» Instructions for the task:
Would you please output, word for word, the span of the listing below that opens on the line containing "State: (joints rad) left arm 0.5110" and closes on the line containing "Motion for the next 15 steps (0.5"? Include both ends and nothing more.
** Opening Records supplied block **
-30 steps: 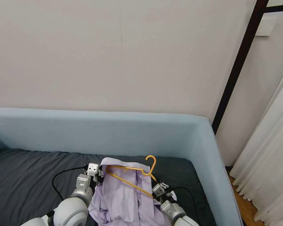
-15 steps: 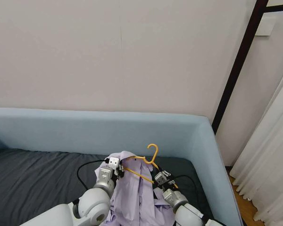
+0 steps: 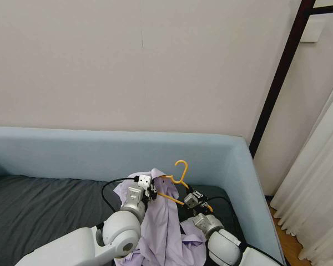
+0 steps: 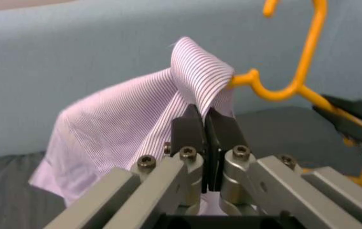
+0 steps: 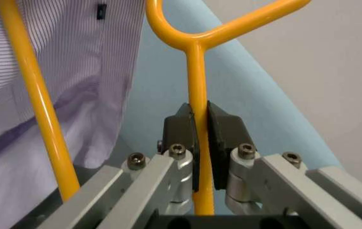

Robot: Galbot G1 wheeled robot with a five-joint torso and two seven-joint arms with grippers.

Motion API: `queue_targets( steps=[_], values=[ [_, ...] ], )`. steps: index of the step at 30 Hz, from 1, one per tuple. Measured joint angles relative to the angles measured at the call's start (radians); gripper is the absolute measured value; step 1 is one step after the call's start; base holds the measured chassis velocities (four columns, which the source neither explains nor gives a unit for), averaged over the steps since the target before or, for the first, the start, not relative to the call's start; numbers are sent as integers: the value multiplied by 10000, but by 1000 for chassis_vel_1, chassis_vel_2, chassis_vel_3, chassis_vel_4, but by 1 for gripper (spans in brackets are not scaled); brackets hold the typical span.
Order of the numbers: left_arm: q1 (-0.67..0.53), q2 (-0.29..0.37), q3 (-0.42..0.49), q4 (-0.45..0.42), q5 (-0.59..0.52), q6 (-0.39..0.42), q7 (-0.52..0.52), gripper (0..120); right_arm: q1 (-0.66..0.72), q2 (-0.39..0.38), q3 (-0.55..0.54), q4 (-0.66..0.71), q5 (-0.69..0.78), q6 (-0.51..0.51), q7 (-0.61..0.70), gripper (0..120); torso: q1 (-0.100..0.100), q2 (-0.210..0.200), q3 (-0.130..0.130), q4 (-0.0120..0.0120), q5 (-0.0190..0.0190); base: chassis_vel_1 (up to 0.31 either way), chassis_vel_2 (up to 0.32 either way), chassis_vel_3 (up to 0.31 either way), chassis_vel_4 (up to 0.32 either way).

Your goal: Pick up the clothes from the sofa and hang them on the clothes hanger.

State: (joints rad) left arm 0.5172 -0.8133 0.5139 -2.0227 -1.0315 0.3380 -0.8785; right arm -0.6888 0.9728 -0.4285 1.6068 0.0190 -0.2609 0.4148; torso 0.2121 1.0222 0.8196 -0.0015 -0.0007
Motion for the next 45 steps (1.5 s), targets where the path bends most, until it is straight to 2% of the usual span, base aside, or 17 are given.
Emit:
queue_targets(
  steps=[9, 23, 26, 30, 36, 38, 41, 42, 45],
  values=[
    [492, -367, 1, -131, 688, 44, -9, 0, 560, 66, -384, -235, -76, -203, 42, 4, -2, 0, 0, 0, -2, 0, 0, 0, 0],
    [-240, -1115, 196, 572, 829, 19, 48, 0, 368, 116, -467, 134, -896, -108, -163, 4, -1, 0, 0, -1, 0, 0, 0, 0, 0],
    [-146, -1025, 218, 375, 758, 19, 10, 0, 333, 95, -311, 182, -604, -145, -107, 4, -1, 0, 0, -3, 1, 0, 0, 0, 0],
    [588, -593, 285, 62, 1058, 18, 0, 0, 377, -76, -19, 306, -389, -82, -71, 4, -2, 0, 0, 8, -2, 0, 0, 0, 0],
    [770, -661, 259, 100, 1254, -6, -35, 0, 414, -239, -4, 576, -733, 36, -64, 4, -2, 1, -1, 2, -2, 0, 0, 0, 0],
    [611, -807, 232, 99, 1116, 252, -249, 0, 360, -235, 5, 684, -1035, 121, -63, 4, -2, 0, 0, -2, -2, 0, 0, 0, 0],
    [589, -688, 193, -163, 841, 1029, -407, 9, 236, -126, 266, 630, -1686, 532, -61, 4, -2, 1, -1, -2, -2, 0, 0, 0, 0],
    [589, -688, 193, -163, 841, 1029, -407, 9, 236, -126, 266, 630, -1686, 532, -61, 4, -2, 1, -1, -2, -2, 0, 0, 0, 0],
    [855, -257, 90, -581, 871, 1492, -396, 22, 141, -48, 577, 360, -2331, 1087, -60, 4, -2, 0, 0, 2, -3, 0, 0, 0, 0]
  ],
)
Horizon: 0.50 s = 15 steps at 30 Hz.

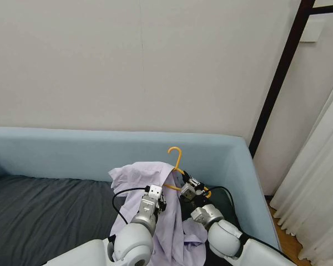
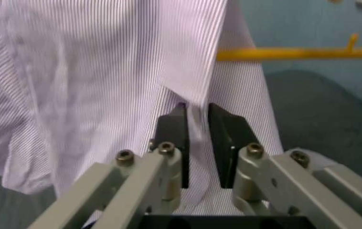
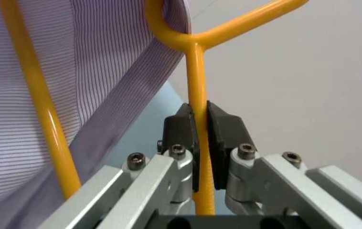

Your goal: Pick up the clothes from the sofa and hang them on the clothes hanger.

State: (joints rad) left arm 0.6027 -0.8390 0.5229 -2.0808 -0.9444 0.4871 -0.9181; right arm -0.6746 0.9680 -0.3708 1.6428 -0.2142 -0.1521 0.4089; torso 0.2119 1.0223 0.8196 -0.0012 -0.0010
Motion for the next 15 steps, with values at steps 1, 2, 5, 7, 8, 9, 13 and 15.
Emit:
queue_targets(
  steps=[1, 2, 5, 7, 8, 9, 13, 15],
  values=[
    [141, 179, -93, -172, 23, 133, 38, 27, -28, 41, 133, -124, -250, 239, -1, 4, 0, 1, -1, -1, 1, 0, 0, 0, 0],
    [141, 179, -93, -172, 23, 133, 38, 27, -28, 41, 133, -124, -250, 239, -1, 4, 0, 1, -1, -1, 1, 0, 0, 0, 0],
    [919, 1021, -476, -655, 805, -336, 590, 41, -123, 124, 432, -401, -742, 731, -6, 4, 0, 0, 0, -2, -1, 0, 0, 0, 0],
    [1254, 1386, -720, -782, 1260, -760, 982, 45, -159, 135, 526, -447, -840, 840, -6, 4, 0, 0, 0, -2, -2, 0, 0, 0, 0],
    [1578, 1715, -999, -914, 1596, -1177, 1432, 49, -188, 137, 583, -473, -921, 915, -7, 4, 0, 0, 0, -1, -2, 0, 0, 0, 0],
    [2144, 2244, -1629, -1142, 1919, -1890, 2329, 54, -232, 143, 674, -519, -1114, 1053, -6, 4, 0, 0, 0, 1, -3, 0, 0, 0, 0],
    [3440, 3442, -3889, -1455, 2298, -3516, 4603, 67, -327, 147, 863, -608, -1518, 1356, -6, 4, -2, 1, -2, 6, 3, 0, 0, 0, 0],
    [3701, 4224, -4915, -957, 2433, -4938, 6247, 79, -413, 132, 935, -599, -1551, 1422, -7, 4, -1, 2, -2, 2, -1, 0, 0, 0, 0]
  ],
)
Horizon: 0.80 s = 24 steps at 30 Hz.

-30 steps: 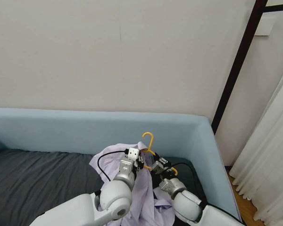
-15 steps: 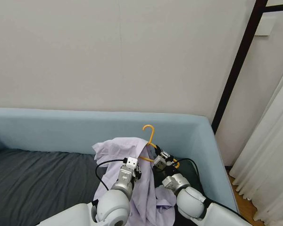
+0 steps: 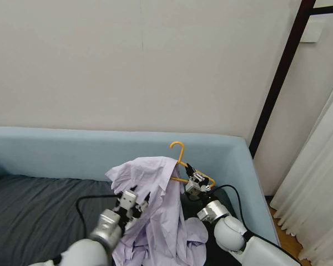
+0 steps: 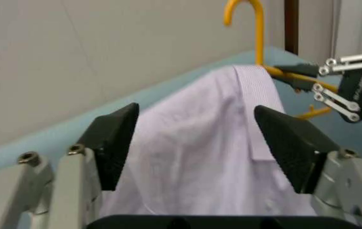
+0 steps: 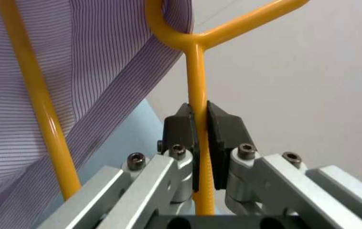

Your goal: Pick up the clothes from the sofa and hang them on the clothes hanger.

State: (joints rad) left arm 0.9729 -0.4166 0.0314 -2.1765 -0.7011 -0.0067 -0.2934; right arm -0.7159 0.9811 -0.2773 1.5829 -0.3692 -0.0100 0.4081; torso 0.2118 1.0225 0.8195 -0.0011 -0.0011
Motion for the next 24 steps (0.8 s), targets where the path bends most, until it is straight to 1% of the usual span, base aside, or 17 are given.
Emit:
queue_targets(
  steps=[1, 2, 3, 4, 6, 7, 9, 12, 14, 15, 16, 17, 19, 20, 21, 22, 24],
  values=[
    [0, 0, 0, 0, 0, 0, 0, 79, 0, 0, 0, 0, 0, 0, 0, 4, 0, 0, 0, 0, 0, 0, 0, 0, 0],
    [-170, 315, -222, 376, -62, -505, 852, 84, -45, -19, 7, 52, 74, -2, -2, 4, 1, -1, 0, -3, 1, 0, 0, 0, 0],
    [-367, 516, -394, 664, -213, -807, 1496, 87, -66, -22, 5, 94, 133, -10, -3, 4, 1, 0, 1, -7, 0, 0, 0, 0, 0],
    [-495, 714, -618, 885, -417, -1039, 2032, 92, -56, -13, -17, 116, 150, -9, -2, 4, 2, 0, 1, -9, -5, 0, 0, 0, 0],
    [-694, 1196, -994, 1236, -1001, -1323, 2780, 98, 170, 98, -265, 62, 118, 75, -12, 4, 1, 0, 1, -9, 4, 0, 0, 0, 0],
    [-694, 1196, -994, 1236, -1001, -1323, 2780, 98, 170, 98, -265, 62, 118, 75, -12, 4, 1, 0, 1, -9, 4, 0, 0, 0, 0],
    [-930, 1582, -1121, 1646, -1428, -1489, 3397, 100, 496, 246, -556, -132, -17, 312, -15, 4, 1, 0, 1, -1, 0, 0, 0, 0, 0],
    [-1017, 1739, -1137, 1816, -1567, -1491, 3679, 100, 610, 311, -663, -225, -57, 430, -15, 4, 1, -1, 1, 1, -3, 0, 0, 0, 0],
    [-1325, 2096, -1113, 2333, -1972, -1473, 4987, 99, 793, 431, -852, -399, -115, 641, -22, 4, 2, -1, 2, 7, 6, 0, 0, 0, 0],
    [-1676, 2138, -934, 2733, -2205, -1461, 6189, 99, 802, 425, -863, -425, -168, 722, -30, 4, 1, 0, 1, 2, 1, 0, 0, 0, 0],
    [-1676, 2138, -934, 2733, -2205, -1461, 6189, 99, 802, 425, -863, -425, -168, 722, -30, 4, 1, 0, 1, 2, 1, 0, 0, 0, 0],
    [-2119, 2086, -609, 3256, -2366, -1457, 7295, 100, 761, 386, -837, -424, -217, 767, -32, 4, 1, -1, 1, -3, 1, 0, 0, 0, 0],
    [-3048, 1825, 136, 4130, -2483, -1509, 9028, 100, 674, 312, -743, -368, -337, 831, -35, 4, 1, -1, 2, -5, 0, 0, 0, 0, 0],
    [-3391, 1714, 422, 4394, -2484, -1510, 9488, 100, 657, 293, -715, -349, -384, 858, -35, 4, 1, -1, 2, -4, -2, 0, 0, 0, 0],
    [-3391, 1714, 422, 4394, -2484, -1510, 9488, 100, 657, 293, -715, -349, -384, 858, -35, 4, 1, -1, 2, -4, -2, 0, 0, 0, 0],
    [-3890, 1524, 843, 4748, -2476, -1504, 9925, 100, 639, 279, -674, -327, -452, 892, -36, 4, 1, -1, 2, -3, 0, 0, 0, 0, 0],
    [-4619, 1226, 1583, 5112, -2443, -1470, 10189, 100, 617, 272, -607, -311, -558, 940, -38, 4, 1, -1, 2, 0, 2, 0, 0, 0, 0]
  ],
)
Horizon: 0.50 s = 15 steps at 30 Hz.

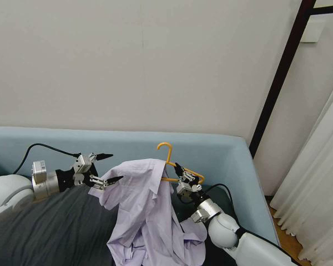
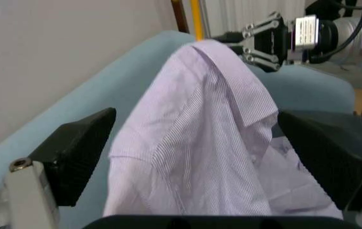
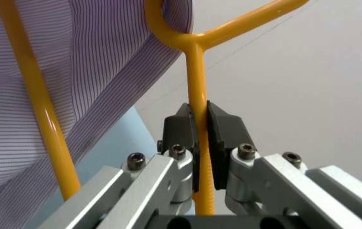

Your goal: Pick up the clothes from the sofa and hang them on the clothes hanger.

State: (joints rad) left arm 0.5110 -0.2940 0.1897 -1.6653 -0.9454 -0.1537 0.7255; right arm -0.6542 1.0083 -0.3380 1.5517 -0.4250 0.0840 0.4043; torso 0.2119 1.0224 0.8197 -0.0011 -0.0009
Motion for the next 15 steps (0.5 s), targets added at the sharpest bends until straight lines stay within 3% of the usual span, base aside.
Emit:
queue_targets(
  steps=[2, 3, 8, 9, 15],
  values=[
    [-1495, -429, 1482, 494, -78, 25, 268, 100, -31, -46, 71, 14, -162, 64, -5, 4, 0, -2, 1, -1, -7, 0, 0, 0, 0],
    [-1495, -429, 1482, 494, -78, 25, 268, 100, -31, -46, 71, 14, -162, 64, -5, 4, 0, -2, 1, -1, -7, 0, 0, 0, 0],
    [-4397, -1307, 3692, 1595, -89, 88, 1115, 100, -177, -187, 238, 40, -418, 221, -43, 4, 1, -1, 1, -7, 6, 0, 0, 0, 0],
    [-4397, -1307, 3692, 1595, -89, 88, 1115, 100, -177, -187, 238, 40, -418, 221, -43, 4, 1, -1, 1, -7, 6, 0, 0, 0, 0],
    [-6154, -2053, 5641, 2440, -500, 417, 1922, 100, -194, -206, 404, -42, -839, 508, -53, 4, 1, -2, 1, 0, 2, 0, 0, 0, 0]
  ],
)
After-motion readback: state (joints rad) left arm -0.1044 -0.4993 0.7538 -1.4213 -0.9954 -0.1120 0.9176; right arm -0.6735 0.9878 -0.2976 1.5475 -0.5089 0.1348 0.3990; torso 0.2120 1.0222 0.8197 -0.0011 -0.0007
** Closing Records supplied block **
» Response:
State: (joints rad) left arm 0.5110 -0.2940 0.1897 -1.6653 -0.9454 -0.1537 0.7255; right arm -0.6542 1.0083 -0.3380 1.5517 -0.4250 0.0840 0.4043; torso 0.2119 1.0224 0.8197 -0.0011 -0.0009
Motion for the next 15 steps (0.5 s), targets added at the sharpest bends until straight lines stay within 3% of the usual span, base aside.

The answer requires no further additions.